Contributing to CEN64 + Emulator architecture expanation

Discuss any unrelated topics here.
Post Reply
User avatar
Nacho
Posts: 66
Joined: Thu Nov 07, 2013 9:25 am

Contributing to CEN64 + Emulator architecture expanation

Post by Nacho » Wed Jul 08, 2015 2:08 pm

Hi!

You may remember me from some post at the forums, but I'd like to introduce myself:

I'm Nacho, from Spain, former physicist, computer enthusiast and N64 gamer. I'm somewhat proficient in C and I would like to contribute to CEN64 in a more deep way than a mere ROM testing.

That being said, I find the code somewhat shady, mainly due to the lack of documentation specifically pointed to the emulator itself.

So, what's the best way to start looking into the actual code? What can I do to understand better the architecture of CEN64?
Testing CEN64 on: Intel Core i5 520M 2.4 GHz. SSE2 SSE3 SSE4.1 SSE4.2 SSSE3, but no AVX. Ubuntu Linux

User avatar
MarathonMan
Site Admin
Posts: 692
Joined: Fri Oct 04, 2013 4:49 pm

Re: Contributing to CEN64 + Emulator architecture expanation

Post by MarathonMan » Wed Jul 08, 2015 5:34 pm

Bless your soul. :P

There's an incredibly numerous number of ways to contribute, and it mostly boils down to: what do YOU want to do?

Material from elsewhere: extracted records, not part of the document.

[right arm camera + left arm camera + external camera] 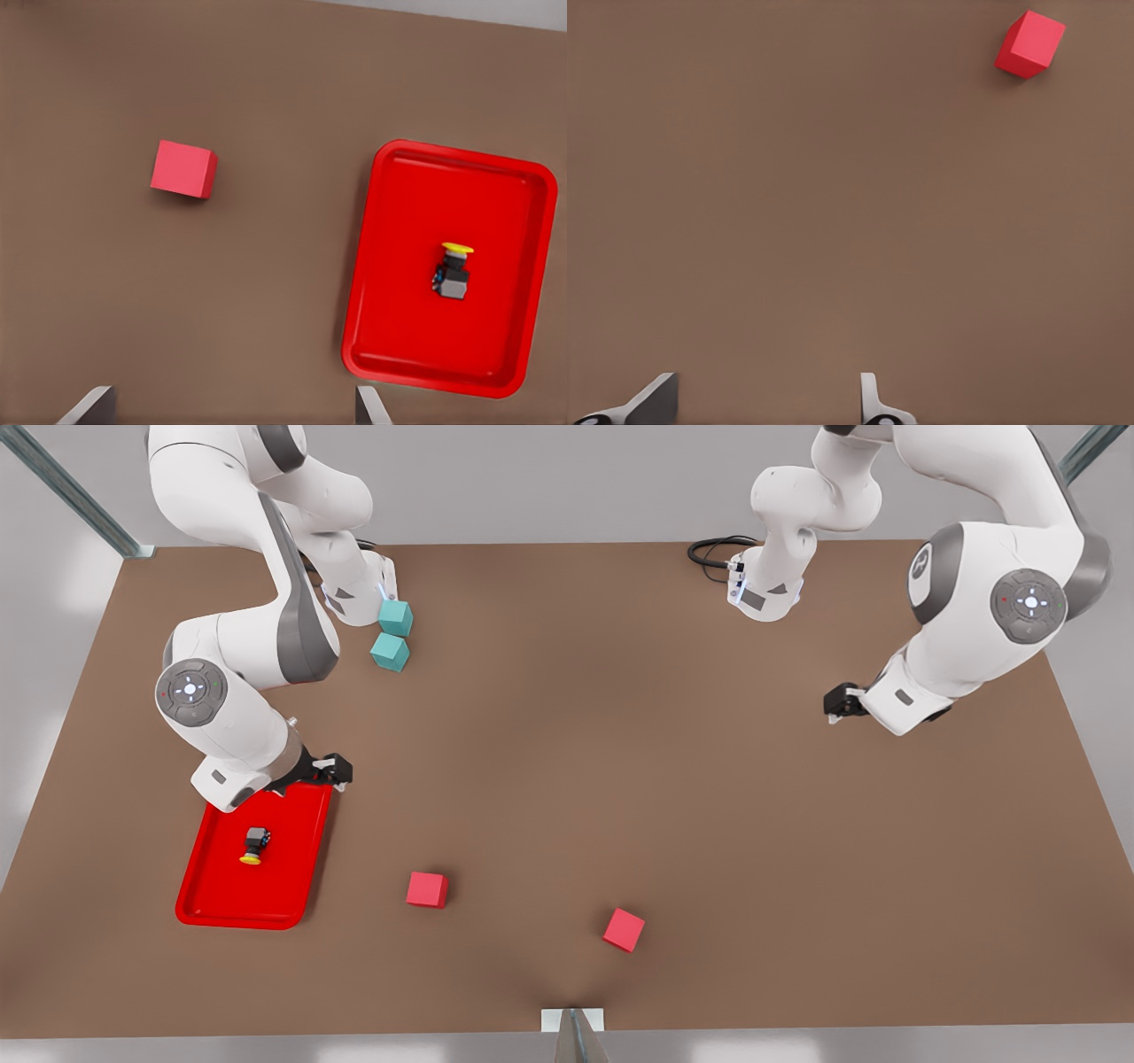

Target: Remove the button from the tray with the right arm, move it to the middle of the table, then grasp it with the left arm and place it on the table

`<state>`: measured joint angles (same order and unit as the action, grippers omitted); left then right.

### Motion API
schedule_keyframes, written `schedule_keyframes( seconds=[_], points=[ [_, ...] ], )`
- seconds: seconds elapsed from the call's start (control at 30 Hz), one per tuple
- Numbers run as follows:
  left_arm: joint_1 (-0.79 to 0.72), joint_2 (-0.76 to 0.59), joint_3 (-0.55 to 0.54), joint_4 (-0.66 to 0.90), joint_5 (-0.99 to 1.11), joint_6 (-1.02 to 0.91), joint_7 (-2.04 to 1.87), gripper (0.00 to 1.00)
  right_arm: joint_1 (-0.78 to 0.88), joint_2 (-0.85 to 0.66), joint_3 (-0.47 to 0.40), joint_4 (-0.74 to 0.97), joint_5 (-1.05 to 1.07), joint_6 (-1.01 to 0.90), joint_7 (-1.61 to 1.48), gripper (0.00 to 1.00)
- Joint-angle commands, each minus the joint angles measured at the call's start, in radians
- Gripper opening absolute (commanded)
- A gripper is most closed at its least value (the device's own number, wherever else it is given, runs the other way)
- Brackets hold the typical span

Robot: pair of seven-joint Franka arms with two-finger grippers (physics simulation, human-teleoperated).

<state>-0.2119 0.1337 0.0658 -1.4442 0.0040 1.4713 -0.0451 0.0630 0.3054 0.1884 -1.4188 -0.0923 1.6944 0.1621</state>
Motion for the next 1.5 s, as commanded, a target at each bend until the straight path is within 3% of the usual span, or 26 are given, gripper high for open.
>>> schedule_keyframes(
  seconds=[0.0,0.2,0.23,0.37,0.43,0.6,0.8,1.0,1.4,1.43,1.47],
  points=[
    [-0.001,0.001,0.0,0.001,0.002,0.018,-0.019,1.0,0.0,0.0,0.0,0.004,0.003,-0.002,0.04,1.0],
    [-0.003,0.049,0.0,0.001,0.002,0.021,-0.021,1.0,-0.049,0.09,-0.001,0.008,0.008,-0.01,0.033,1.0],
    [-0.014,0.05,0.0,0.001,0.002,0.021,-0.021,1.0,-0.118,0.133,-0.003,-0.049,0.003,-0.001,0.013,1.0],
    [-0.024,0.07,0.0,0.001,0.002,0.024,-0.024,1.0,-0.295,0.178,-0.001,-0.282,-0.121,0.37,-0.07,1.0],
    [-0.024,0.072,0.0,0.001,0.002,0.024,-0.024,1.0,-0.362,0.259,0.0,-0.261,-0.126,0.501,-0.173,1.0],
    [-0.024,0.07,0.002,0.001,0.002,0.023,-0.022,1.0,-0.391,0.414,-0.004,-0.15,-0.13,0.588,-0.242,1.0],
    [-0.024,0.087,0.002,0.001,0.002,0.024,-0.024,1.0,-0.42,0.442,-0.004,-0.166,-0.126,0.61,-0.259,1.0],
    [-0.024,0.092,0.002,0.001,0.002,0.024,-0.025,1.0,-0.428,0.394,-0.006,-0.328,-0.122,0.607,-0.202,1.0],
    [-0.024,0.093,0.002,0.001,0.002,0.024,-0.025,1.0,-0.443,0.405,-0.009,-0.327,-0.127,0.613,-0.121,1.0],
    [-0.024,0.093,0.002,0.002,0.002,0.024,-0.025,1.0,-0.442,0.405,-0.007,-0.325,-0.127,0.602,-0.13,0.83],
    [-0.024,0.093,0.002,0.001,0.002,0.024,-0.024,1.0,-0.44,0.405,-0.007,-0.321,-0.127,0.565,-0.153,0.45]
  ],
)
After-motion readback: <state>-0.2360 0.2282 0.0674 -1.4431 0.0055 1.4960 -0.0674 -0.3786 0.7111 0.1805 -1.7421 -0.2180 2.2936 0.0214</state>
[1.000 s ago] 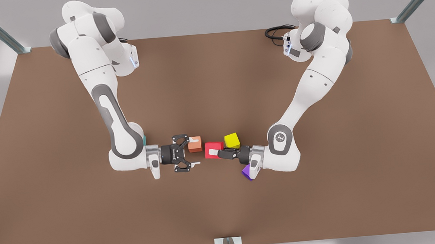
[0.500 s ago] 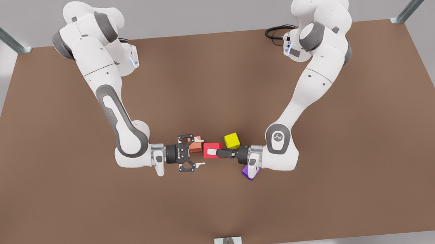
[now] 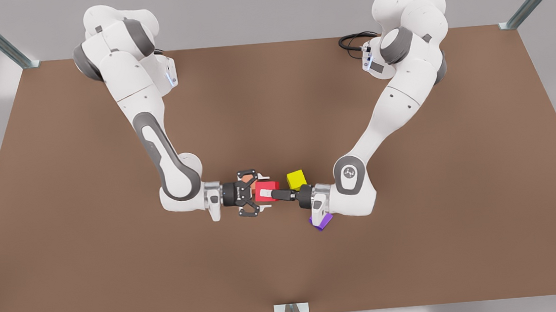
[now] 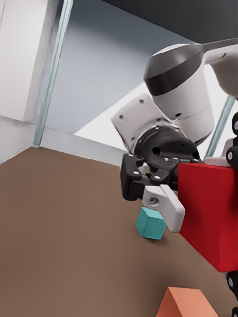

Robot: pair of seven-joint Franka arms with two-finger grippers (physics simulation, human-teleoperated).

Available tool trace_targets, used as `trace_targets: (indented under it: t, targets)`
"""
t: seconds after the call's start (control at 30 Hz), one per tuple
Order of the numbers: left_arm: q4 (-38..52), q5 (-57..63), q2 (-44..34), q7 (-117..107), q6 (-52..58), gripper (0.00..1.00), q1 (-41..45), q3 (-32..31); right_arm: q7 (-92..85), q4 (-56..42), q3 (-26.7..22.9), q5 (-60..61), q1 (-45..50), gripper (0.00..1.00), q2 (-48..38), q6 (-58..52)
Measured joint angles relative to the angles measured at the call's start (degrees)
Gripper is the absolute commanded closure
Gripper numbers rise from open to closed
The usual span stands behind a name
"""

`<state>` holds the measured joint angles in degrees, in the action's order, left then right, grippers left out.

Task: Pick up red wooden cube and pass to hand red wooden cube and place in blue wooden cube

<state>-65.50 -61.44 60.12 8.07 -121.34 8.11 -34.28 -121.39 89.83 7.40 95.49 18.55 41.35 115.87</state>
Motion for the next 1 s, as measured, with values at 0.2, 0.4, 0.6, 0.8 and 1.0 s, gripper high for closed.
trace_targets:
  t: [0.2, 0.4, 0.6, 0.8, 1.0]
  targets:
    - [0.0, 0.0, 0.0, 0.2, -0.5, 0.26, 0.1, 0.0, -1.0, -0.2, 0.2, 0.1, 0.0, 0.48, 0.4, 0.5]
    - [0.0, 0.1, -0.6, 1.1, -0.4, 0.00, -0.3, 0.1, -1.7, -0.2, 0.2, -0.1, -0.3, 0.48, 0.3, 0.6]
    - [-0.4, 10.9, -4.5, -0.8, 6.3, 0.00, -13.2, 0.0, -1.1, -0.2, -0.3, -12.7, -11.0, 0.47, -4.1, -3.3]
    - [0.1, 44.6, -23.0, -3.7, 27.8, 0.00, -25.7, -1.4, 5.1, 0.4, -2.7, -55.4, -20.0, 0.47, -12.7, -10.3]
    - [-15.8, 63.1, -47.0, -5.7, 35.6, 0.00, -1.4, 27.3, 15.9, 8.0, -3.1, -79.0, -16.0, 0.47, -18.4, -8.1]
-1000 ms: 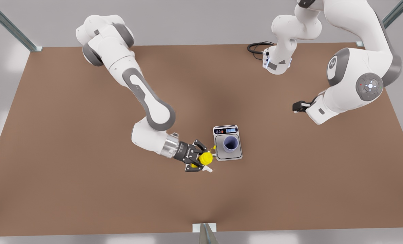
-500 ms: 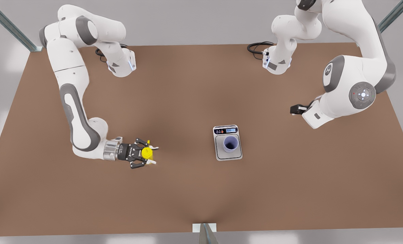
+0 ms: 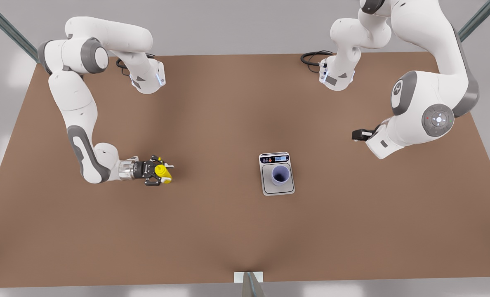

Do you want to focus on accuracy, performance, compatibility, UI/UX, etc.? If you're focused on any of the first three, you have your choice of the RCP (RSP, RDP, or any of the controllers - AI/VI/PI/SI, etc.), or VR4300. There's also potential improvements in the areas of architectural support(ARM) or OS/library support. Or, maybe you just want to get a specific ROM booting. I'm not sure. :D

Sorry about the lack of documentation. I am definitely free to answer questions and can start providing documentation, but it's beneficial to the both of us if you pick a starting point and I can start filling in those relevant holes first. Also free free to ping me on irc: @marathonm on efnet in #n64dev.

User avatar
MarathonMan
Site Admin
Posts: 692
Joined: Fri Oct 04, 2013 4:49 pm

Re: Contributing to CEN64 + Emulator architecture expanation

Post by MarathonMan » Wed Jul 08, 2015 6:52 pm

On a high level, the architecture is structured like so, very similar to the RCP:

Code: Select all

bus <=========+
              |- AI (Audio Interface) ==> OpenAL
              |- VI (Video Interface) ==> OpenGL
              |- PI (Parallel Interface -- ROM, 64DD, etc.)
              |- SI (Serial Interface -- controller, etc.)
              |- MI (MIPS interface) ==> VR4300
              |- RI (RAM interface) ==> RDRAM
              |- RSP
              |- RDP
Every component has a connection to the bus, and the bus has a connection to every component. Just like the RCP, components are accessed through a memory-mapped I/O interface:

Code: Select all

int bus_read_word(void *component, uint32_t address, uint32_t *word);
int bus_write_word(void *component, uint32_t address, uint32_t word, uint32_t dqm);
component is just a pointer to yourself (i.e., &vr4300, or &rdp), the address and word should be obvious. Addresses must be word-aligned. dqm is just a write mask and can be used to write only part of the word, if you only want to write a byte or something -- it's effectively used to prevent the need for functions that write bytes, halfwords, doublewords, etc.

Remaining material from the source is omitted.